Of course, it's not just the blind who make use of the image descriptions in "alt" attributes - how do you think Google's image search knows what's in a picture? Or it would do, if more people used decent alt tags. This is why some newer browsers, such as Mozilla, don't display "alt" attributes as tooltips. The browser is encouraging you to do things the correct way to get the effect you want, rather than letting you keep doing it in a way that causes problems for users of text only browsers.
In addition, during the early years of the web, before HTML was standardised, many web browsers supported proprietary extensions. This trend was most prevalent at the height of the IE4 versus NN4 "browser war". Unfortunately, many web authors and authoring tools learned these extensions, and are still trying to use them. Most of these techniques only ever worked in one browser, and many newer browsers don't support them at all.
Many of the "browser compatibility issues" are simply instances where different browsers react differently to bugs in a web author's code, or ignore proprietary extensions introduced by rivals. Many people have become so used to Internet Explorer's quirks that they don't bother to check whether their HTML is correct.
The Netscape browser, even in its older incarnations, had a well-deserved reputation for being picky. If there was a major error in the HTML, it wouldn't just sweep it under the carpet and try to cope - it would freak out. If you load a web page in Netscape, and a huge chunk of the page is missing, it probably means that there's a big problem, such as a missing </table> or </td> tag. Netscape aren't doing this just to wind web authors up - they are doing it at least partly to help authors write good code, by making it blindingly obvious that there is an error in the code. Unfortunately, many people seem much more willing to blame the browser than admit that there is a mistake in their HTML.

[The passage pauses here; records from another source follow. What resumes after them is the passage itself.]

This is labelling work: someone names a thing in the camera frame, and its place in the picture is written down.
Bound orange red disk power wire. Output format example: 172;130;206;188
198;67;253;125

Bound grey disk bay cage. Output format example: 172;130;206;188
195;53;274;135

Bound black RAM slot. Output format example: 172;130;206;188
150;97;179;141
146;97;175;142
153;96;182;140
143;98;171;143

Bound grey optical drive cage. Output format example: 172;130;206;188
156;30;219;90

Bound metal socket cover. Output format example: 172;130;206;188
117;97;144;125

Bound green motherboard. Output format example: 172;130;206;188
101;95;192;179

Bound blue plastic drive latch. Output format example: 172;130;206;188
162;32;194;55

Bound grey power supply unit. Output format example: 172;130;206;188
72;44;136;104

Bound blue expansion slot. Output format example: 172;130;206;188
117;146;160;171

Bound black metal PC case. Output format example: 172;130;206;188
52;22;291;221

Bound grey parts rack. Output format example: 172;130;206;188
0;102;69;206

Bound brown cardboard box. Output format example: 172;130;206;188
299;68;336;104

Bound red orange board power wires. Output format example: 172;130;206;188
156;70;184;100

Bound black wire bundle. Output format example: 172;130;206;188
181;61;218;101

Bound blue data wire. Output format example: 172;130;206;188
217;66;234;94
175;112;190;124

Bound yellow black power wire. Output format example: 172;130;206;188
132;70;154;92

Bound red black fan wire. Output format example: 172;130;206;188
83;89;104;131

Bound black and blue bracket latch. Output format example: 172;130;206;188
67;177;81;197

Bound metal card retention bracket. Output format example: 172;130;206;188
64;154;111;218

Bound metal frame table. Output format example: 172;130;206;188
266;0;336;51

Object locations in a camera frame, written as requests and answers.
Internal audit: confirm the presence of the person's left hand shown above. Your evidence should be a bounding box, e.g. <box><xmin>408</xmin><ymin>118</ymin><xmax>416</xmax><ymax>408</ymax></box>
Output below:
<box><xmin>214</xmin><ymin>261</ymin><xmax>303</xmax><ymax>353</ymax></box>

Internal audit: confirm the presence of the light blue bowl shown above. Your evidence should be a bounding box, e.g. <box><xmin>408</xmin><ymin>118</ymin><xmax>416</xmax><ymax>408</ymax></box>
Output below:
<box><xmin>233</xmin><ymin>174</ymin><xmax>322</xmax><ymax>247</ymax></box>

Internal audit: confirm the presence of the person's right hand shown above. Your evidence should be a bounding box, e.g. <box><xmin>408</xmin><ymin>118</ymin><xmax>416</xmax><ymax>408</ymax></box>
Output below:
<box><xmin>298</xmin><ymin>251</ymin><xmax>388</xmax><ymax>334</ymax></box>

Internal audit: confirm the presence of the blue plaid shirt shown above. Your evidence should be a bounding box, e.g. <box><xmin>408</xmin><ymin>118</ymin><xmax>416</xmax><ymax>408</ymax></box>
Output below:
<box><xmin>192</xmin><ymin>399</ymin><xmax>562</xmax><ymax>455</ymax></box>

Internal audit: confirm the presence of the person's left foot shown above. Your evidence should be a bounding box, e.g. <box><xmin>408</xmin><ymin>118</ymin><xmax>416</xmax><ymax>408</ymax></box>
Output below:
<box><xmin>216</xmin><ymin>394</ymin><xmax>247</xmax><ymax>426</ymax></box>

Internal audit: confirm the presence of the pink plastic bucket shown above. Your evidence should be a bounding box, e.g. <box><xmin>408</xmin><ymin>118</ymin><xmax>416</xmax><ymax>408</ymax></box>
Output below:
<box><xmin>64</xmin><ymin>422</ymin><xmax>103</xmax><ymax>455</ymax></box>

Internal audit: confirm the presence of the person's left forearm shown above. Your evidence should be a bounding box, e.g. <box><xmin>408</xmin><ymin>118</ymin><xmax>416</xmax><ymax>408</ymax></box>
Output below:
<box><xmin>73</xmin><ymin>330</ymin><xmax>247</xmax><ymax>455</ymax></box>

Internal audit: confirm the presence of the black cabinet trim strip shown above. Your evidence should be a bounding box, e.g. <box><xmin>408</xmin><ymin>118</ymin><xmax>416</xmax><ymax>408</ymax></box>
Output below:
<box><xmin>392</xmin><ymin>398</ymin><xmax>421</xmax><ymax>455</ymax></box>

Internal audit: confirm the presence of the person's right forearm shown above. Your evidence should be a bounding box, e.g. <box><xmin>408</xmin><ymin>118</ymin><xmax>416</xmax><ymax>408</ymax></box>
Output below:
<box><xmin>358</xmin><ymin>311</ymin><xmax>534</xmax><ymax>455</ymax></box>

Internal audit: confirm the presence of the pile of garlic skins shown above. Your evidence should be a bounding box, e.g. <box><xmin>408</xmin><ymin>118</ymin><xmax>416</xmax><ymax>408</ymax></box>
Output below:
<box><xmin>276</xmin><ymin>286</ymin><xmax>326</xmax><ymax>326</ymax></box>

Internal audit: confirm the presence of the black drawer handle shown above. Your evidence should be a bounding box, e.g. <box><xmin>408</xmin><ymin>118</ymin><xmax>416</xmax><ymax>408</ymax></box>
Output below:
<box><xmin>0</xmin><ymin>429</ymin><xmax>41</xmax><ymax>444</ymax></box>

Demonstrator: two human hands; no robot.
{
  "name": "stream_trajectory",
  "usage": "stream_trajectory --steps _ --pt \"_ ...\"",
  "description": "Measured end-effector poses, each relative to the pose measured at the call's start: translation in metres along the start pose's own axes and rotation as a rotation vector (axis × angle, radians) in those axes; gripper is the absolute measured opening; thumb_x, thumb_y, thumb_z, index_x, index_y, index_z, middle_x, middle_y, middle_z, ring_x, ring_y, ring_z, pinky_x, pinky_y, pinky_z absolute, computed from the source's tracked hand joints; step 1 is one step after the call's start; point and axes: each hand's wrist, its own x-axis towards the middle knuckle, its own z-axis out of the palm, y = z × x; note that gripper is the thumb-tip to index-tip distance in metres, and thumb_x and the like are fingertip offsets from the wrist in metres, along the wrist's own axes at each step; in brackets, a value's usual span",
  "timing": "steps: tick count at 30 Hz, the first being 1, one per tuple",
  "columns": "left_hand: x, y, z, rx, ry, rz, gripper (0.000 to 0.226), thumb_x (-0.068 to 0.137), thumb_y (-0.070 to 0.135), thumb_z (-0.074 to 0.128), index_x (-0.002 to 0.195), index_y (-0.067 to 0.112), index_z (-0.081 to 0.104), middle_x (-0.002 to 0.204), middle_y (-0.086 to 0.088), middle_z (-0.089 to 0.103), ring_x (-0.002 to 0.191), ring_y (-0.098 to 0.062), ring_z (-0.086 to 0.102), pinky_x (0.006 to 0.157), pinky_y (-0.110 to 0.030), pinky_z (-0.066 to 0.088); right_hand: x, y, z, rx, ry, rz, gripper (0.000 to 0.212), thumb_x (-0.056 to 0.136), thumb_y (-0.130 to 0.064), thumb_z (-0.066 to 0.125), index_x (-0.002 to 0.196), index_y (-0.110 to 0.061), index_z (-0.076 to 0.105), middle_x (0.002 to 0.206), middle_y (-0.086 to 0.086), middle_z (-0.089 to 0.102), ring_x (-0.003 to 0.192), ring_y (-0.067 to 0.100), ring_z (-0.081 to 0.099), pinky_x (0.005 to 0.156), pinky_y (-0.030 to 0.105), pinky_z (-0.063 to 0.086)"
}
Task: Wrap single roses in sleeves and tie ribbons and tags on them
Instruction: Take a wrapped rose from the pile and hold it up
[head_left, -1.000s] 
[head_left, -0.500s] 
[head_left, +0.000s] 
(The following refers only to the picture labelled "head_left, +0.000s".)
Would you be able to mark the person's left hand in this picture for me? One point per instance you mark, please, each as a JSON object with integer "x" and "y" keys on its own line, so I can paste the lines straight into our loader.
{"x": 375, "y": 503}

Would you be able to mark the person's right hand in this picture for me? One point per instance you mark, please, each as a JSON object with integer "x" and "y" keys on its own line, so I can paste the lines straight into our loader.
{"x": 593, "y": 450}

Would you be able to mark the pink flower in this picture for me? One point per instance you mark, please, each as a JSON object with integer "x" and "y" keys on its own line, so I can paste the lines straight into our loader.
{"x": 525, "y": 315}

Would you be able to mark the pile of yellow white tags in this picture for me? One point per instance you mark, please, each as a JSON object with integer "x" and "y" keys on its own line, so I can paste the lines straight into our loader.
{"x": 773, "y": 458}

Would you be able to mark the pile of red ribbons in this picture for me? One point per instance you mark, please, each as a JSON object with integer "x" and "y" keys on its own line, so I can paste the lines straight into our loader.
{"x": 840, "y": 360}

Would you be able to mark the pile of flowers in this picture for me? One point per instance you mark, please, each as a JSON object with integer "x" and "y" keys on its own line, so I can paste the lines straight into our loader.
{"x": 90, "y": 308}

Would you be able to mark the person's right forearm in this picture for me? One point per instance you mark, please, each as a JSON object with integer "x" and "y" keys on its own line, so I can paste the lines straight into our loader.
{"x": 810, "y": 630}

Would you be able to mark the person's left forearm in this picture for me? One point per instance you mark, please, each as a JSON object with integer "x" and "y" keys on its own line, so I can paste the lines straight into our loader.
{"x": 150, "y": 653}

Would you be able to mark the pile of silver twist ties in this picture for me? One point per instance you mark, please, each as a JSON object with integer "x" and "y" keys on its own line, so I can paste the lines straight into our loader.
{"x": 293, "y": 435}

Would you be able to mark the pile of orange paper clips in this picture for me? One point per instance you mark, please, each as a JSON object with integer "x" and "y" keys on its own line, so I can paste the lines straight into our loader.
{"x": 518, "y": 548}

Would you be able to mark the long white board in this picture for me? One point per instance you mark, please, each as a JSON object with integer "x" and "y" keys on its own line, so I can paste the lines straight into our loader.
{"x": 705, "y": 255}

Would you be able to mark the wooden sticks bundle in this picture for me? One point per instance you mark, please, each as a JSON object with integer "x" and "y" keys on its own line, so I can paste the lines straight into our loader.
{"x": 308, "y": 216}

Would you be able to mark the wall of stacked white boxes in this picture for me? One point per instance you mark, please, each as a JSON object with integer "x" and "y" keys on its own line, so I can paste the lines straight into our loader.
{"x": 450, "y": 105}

Conversely, Internet Explorer is remarkably fault-tolerant. I've seen pages with HTML so bad that I am surprised anything could render them - haphazard piles of seemingly randomly arranged HTML tags - that somehow rendered how the author intended in IE. Never mind little (!) things like missing </table> tags, I'm talking missing <body> tags, mis-spelled tags and missing ">" characters here. Other browsers, or people trying to understand the code, don't stand a chance of matching IE's behaviour in those circumstances. The cynical may argue that this is a deliberate strategy on Microsoft's part to fill the web with pages that only render in IE.
Nowadays, there are other tools, such as the W3C Validator, to help authors tidy up their code, but cross-browser testing can still be a good way to find problems. Just remember, if you find a page that renders badly in another browser, the first thing to do should be to check the HTML, rather than just blaming the browser.